Después de la censura oficial había otra censura más cercana. La censura de las autoridades de las provincias, la de los alcaldes derechistas y la de los curas integristas. Es decir, la de todo el que tuviera una gorra de plato o llevara sotana. ¿Cómo conseguimos sobrevivir a todos los miedos, prohibiciones o prejuicios de antaño? Para explicarlo dan ganas de creer en los milagros, al menos los días jueves.

Leemos en este libro que también se censuró una película de animación de Caperucita roja -en los años más duros del franquismo más conocida por Caperucita encarnada, el simple color rojo ya era sospechoso- porque el cura daba la absolución al lobo en la hoguera con el tradicional ego te absolvo. Les pareció una burla soterrada a la Iglesia.

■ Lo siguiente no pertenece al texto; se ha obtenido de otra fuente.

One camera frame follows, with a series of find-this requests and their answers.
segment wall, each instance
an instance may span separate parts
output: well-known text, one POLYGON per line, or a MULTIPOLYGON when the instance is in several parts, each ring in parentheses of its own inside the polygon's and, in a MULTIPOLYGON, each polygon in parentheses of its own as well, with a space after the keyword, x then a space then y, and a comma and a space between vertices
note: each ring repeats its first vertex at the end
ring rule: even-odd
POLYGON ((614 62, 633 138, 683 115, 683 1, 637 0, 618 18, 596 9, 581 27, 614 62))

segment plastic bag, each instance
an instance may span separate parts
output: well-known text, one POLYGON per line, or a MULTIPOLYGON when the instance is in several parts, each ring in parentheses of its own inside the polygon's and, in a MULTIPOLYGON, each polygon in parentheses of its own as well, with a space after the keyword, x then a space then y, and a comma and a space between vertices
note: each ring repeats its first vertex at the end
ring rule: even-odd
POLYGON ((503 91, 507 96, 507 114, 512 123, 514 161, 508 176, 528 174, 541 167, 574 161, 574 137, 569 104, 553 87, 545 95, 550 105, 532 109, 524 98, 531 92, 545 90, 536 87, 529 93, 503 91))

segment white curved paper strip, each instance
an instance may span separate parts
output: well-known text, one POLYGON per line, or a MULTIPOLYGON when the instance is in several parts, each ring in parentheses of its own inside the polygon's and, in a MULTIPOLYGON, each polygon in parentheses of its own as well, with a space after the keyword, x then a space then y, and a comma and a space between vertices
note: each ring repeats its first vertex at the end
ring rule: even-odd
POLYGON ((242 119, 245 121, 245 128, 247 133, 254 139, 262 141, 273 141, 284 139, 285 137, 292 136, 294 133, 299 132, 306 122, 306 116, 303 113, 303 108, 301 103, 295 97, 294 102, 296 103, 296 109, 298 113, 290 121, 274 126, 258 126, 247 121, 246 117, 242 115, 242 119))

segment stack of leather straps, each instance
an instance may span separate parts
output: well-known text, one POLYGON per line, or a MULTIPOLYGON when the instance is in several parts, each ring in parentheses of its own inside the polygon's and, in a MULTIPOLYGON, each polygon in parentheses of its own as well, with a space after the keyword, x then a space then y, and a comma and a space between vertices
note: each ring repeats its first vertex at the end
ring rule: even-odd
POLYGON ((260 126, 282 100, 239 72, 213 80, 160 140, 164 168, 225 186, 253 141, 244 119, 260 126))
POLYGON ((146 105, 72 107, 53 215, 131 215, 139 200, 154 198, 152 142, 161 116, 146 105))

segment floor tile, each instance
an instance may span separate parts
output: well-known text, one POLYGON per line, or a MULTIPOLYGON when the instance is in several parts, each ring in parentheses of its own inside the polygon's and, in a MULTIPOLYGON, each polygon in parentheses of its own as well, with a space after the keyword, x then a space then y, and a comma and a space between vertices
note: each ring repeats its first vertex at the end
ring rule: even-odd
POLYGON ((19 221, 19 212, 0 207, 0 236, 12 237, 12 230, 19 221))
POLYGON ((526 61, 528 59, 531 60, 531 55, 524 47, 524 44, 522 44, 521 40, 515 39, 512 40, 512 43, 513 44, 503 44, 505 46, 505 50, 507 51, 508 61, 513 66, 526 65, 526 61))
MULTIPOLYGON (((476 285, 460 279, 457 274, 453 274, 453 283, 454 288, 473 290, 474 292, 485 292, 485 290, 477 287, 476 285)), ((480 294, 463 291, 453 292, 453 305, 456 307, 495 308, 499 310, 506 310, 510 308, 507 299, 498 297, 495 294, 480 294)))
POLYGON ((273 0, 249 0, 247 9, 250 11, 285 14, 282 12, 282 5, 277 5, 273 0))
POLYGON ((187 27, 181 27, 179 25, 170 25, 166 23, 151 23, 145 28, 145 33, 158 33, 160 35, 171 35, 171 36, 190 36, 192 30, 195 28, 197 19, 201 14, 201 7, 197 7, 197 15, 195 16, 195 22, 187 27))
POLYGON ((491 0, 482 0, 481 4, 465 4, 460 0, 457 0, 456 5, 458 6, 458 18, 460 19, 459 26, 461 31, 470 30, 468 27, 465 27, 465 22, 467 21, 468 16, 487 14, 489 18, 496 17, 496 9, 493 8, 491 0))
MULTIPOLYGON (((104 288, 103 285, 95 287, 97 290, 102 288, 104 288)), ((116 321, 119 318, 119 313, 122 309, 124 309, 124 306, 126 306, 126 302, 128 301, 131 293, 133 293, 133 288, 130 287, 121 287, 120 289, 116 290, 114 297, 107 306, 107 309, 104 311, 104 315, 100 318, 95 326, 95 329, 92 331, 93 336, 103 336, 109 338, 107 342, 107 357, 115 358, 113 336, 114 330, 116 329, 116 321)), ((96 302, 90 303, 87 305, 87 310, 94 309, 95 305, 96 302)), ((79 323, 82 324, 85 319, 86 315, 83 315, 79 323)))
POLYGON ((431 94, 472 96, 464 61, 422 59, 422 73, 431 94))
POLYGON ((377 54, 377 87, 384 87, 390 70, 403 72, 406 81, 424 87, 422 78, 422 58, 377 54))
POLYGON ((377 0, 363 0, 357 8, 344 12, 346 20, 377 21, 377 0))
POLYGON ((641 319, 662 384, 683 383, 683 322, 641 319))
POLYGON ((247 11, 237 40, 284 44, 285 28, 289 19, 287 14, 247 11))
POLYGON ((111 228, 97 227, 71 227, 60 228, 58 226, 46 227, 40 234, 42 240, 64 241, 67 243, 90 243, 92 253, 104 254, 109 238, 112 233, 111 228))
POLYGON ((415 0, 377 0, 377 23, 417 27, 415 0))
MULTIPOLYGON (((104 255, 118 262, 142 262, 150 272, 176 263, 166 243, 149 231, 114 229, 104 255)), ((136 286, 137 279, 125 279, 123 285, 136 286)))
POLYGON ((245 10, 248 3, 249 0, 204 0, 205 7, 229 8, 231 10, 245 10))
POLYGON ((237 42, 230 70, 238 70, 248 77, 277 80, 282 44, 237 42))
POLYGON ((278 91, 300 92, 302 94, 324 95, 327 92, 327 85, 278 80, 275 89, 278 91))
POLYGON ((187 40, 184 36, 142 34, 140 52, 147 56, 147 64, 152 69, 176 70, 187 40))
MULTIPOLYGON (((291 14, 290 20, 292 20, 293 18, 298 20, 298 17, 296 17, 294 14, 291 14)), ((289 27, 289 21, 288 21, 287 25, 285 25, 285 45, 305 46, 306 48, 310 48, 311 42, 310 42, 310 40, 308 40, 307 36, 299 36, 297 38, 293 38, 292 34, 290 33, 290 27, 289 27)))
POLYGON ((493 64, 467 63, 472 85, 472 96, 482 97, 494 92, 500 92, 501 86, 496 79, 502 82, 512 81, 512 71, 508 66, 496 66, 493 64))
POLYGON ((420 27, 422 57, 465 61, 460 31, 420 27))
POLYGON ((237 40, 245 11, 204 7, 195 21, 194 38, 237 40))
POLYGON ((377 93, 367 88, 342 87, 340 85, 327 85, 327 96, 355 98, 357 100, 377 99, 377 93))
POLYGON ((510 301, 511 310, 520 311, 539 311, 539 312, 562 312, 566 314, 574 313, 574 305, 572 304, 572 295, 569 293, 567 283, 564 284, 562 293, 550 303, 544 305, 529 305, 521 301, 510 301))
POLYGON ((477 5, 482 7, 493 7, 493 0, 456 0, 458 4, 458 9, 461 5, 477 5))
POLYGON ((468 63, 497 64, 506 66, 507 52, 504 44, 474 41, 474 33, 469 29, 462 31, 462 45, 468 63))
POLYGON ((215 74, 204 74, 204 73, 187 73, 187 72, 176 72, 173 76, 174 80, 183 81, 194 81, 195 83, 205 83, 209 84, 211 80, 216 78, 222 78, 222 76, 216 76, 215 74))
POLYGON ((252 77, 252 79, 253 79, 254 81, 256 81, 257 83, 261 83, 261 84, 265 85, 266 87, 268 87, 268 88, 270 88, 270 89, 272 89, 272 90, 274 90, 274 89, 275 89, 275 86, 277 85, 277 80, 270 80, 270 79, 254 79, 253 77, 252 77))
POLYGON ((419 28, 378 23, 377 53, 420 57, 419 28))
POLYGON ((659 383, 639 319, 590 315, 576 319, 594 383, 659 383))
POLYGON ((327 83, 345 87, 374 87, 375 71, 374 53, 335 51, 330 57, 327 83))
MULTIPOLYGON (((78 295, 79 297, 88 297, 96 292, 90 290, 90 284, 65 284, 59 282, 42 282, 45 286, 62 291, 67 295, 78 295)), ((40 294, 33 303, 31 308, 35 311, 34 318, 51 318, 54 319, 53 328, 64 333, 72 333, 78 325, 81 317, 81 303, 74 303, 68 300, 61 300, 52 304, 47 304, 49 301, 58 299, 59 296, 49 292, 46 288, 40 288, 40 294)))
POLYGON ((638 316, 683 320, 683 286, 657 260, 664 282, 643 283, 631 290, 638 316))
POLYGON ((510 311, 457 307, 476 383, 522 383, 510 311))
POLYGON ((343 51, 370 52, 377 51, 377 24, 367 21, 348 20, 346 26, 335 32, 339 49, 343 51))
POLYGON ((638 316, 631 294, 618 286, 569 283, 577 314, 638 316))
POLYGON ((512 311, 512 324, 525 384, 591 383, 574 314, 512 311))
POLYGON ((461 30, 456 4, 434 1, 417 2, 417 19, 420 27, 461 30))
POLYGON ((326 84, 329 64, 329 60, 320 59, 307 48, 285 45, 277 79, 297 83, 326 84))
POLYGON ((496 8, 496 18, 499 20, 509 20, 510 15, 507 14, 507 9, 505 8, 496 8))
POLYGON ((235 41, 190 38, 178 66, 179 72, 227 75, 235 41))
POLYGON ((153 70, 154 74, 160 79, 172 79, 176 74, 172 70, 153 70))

Eso nos recuerda a aquel censor que prohibió a Berlanga rodar en los exteriores de la Gran Vía. "Conociendo a Berlanga, es capaz de sacar a unos curas entrando al Pasapoga". Con Berlanga tendremos la suerte de estar la próxima semana en los cursos veraniegos de El Escorial. Ochenta y cuatro años de lucidez de este genial director español del que Franco dijo una vez que era algo peor que un rojo: "Berlanga es un mal español".

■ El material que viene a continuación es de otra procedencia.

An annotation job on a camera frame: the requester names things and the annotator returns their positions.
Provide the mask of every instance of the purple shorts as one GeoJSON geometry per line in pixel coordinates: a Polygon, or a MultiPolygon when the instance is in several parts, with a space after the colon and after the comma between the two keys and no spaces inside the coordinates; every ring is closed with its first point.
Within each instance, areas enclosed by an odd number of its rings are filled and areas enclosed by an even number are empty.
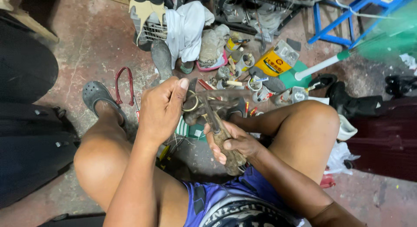
{"type": "Polygon", "coordinates": [[[274,187],[253,167],[250,166],[242,176],[224,184],[185,182],[188,189],[189,205],[184,227],[199,226],[207,211],[228,195],[239,195],[263,199],[297,219],[301,216],[288,207],[274,187]]]}

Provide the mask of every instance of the broom handle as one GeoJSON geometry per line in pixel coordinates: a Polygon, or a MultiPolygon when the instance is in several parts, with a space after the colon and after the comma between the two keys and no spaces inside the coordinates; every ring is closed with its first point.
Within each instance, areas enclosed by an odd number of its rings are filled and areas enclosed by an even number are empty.
{"type": "Polygon", "coordinates": [[[294,77],[297,81],[300,81],[303,78],[305,78],[305,77],[307,77],[307,76],[309,76],[313,73],[316,73],[317,71],[319,71],[323,68],[326,68],[326,67],[328,67],[328,66],[330,66],[330,65],[332,65],[332,64],[334,64],[338,61],[341,61],[343,59],[348,58],[349,56],[350,56],[349,50],[344,50],[344,51],[334,55],[333,57],[331,57],[331,58],[313,66],[313,67],[308,68],[307,70],[303,70],[303,71],[295,73],[294,77]]]}

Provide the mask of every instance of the blue stool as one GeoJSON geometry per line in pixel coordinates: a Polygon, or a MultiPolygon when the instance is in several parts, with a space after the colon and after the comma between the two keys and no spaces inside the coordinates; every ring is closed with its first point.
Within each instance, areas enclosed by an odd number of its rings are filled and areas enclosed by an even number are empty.
{"type": "MultiPolygon", "coordinates": [[[[374,3],[383,8],[382,13],[380,16],[387,16],[390,12],[395,10],[402,2],[403,0],[355,0],[353,1],[349,6],[352,8],[354,12],[359,11],[362,7],[369,3],[374,3]]],[[[339,7],[340,6],[333,1],[326,0],[327,4],[339,7]]],[[[378,18],[361,36],[359,36],[355,40],[355,36],[353,33],[353,24],[352,24],[352,11],[348,8],[341,8],[343,14],[338,17],[334,22],[332,22],[330,25],[326,26],[326,28],[321,29],[321,20],[320,20],[320,8],[319,3],[315,3],[314,5],[314,26],[316,30],[316,35],[312,37],[308,43],[312,44],[316,42],[317,40],[326,40],[332,43],[338,43],[341,45],[349,46],[349,49],[353,48],[359,40],[361,40],[367,33],[369,33],[383,18],[378,18]],[[350,40],[346,38],[340,38],[332,35],[328,35],[327,32],[329,32],[334,27],[338,26],[341,22],[344,20],[349,20],[349,31],[350,31],[350,40]]]]}

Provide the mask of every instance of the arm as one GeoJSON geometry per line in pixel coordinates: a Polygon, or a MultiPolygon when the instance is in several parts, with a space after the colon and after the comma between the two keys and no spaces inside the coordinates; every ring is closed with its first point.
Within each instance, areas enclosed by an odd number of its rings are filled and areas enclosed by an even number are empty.
{"type": "Polygon", "coordinates": [[[188,84],[187,79],[171,77],[143,93],[138,133],[122,180],[108,208],[104,227],[158,225],[155,157],[159,145],[178,124],[188,84]]]}
{"type": "MultiPolygon", "coordinates": [[[[312,226],[364,226],[358,219],[338,205],[313,180],[274,156],[252,136],[236,125],[224,122],[234,139],[224,142],[225,149],[237,149],[265,177],[285,203],[307,218],[312,226]]],[[[204,132],[216,159],[225,164],[226,157],[214,143],[206,125],[204,132]]]]}

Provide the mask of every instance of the pink basket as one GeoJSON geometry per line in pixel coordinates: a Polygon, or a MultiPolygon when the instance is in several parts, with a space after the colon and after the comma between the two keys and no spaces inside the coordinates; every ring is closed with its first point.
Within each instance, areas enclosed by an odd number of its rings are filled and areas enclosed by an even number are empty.
{"type": "Polygon", "coordinates": [[[226,51],[223,50],[223,59],[224,59],[224,63],[216,66],[216,67],[211,67],[211,68],[201,68],[199,65],[198,61],[195,61],[195,63],[197,64],[197,68],[199,69],[200,72],[208,72],[208,71],[212,71],[212,70],[217,70],[218,68],[225,66],[227,64],[227,56],[226,56],[226,51]]]}

Icíar Bollaín se mostraba alucinada con las historias de la censura. Y sorprendida con la vigencia -Icíar, dixit- reivindicativa de las conclusiones de aquellas conversaciones de Salamanca de hace más de cincuenta años: "El cine español es políticamente ineficaz, socialmente falso, intelectualmente ínfimo, estéticamente nulo e industrialmente raquítico". Icíar está un tanto pesimista, y eso que no habla de la televisión. Está pensando promover otras "conversaciones de Salamanca". Ella, que comenzó en una película "censurada" por su productor, el muy censurado Elías Querejeta, que no pudo seguir el ritmo lento de Erice y cortó el rodaje de El Sur. No sabremos nunca cómo hubiera sido en el metraje deseado por Erice, pero sí sabemos que así como está, con censura del productor y todo, es una de las pocas obras maestras de nuestro cine.

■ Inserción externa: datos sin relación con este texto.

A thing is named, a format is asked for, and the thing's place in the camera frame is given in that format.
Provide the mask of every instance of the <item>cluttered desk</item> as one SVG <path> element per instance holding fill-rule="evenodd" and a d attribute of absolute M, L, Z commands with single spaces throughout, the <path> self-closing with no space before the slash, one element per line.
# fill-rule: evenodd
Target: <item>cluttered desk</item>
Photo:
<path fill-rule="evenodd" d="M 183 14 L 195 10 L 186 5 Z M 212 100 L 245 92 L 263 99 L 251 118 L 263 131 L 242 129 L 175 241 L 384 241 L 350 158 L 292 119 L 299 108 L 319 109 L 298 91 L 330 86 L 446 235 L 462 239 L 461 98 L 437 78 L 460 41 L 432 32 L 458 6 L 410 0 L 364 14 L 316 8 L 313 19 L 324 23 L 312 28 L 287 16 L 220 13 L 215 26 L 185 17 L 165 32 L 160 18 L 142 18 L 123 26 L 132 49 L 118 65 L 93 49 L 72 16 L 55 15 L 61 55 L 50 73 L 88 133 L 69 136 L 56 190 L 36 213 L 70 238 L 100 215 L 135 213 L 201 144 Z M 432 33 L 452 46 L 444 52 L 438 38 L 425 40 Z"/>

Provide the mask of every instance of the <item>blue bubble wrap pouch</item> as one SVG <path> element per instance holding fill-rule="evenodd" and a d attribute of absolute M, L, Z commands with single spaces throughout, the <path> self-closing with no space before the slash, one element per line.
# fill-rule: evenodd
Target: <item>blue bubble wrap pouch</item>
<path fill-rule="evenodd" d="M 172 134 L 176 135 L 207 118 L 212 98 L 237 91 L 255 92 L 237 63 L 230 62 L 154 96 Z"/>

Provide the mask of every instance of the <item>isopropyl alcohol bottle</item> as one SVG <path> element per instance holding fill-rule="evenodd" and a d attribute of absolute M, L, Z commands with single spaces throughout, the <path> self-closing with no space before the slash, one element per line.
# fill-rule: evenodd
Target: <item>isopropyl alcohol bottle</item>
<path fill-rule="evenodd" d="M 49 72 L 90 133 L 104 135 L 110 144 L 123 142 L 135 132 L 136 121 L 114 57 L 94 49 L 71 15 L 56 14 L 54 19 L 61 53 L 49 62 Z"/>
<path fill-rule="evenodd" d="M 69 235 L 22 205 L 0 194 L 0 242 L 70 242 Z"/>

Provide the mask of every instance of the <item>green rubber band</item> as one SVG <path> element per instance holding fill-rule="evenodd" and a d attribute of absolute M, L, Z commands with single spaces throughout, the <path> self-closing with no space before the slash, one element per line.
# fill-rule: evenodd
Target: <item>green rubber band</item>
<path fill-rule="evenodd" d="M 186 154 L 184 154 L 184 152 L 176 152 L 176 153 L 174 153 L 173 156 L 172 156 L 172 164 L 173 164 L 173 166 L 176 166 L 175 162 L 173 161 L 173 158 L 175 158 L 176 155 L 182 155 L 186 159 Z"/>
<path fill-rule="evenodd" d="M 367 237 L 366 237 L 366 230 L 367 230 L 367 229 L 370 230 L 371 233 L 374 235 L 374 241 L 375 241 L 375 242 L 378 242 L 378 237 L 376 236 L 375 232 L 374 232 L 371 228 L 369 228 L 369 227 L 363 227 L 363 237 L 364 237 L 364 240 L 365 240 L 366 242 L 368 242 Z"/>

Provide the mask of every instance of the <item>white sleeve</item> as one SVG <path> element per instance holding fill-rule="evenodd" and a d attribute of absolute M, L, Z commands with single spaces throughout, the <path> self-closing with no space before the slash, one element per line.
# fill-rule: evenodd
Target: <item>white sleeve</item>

Icíar apenas conoció la censura, creció pudiendo ver casi todo, no tenía que salir del país, ni ser rata de cineclub, como Barreda y tantos de su generación. Hice memoria de aquella otra doble censura. Me recordé ante la puerta de la iglesia de los jesuitas de la calle de los Libreros de Alcalá. Allí, cada semana se exhibían las clasificaciones morales que la Iglesia hacía de todas las películas. Casi todas las que nos gustaban eran 3-R, para mayores con reparos. Pero las que más nos seducían eran otras. Eran aquellas que estaban señaladas con un 4, gravemente peligrosas. Verlas era condenarnos, apartarnos de una vida decente y católica. Verlas era caer en la tentación de acelerar nuestra perdición. Y nos perdimos. La primera vez viendo El manantial de la doncella, de Ingmar Bergman. Después seguimos por nuestro camino de perdición. Y cuando ya estábamos definitivamente perdidos y condenados, fundamos un cineclub. Y no sólo eso, también fuimos a manifestaciones por la paz. Perdidos y paletos. Ciudadanos gravemente peligrosos. No tenemos solución.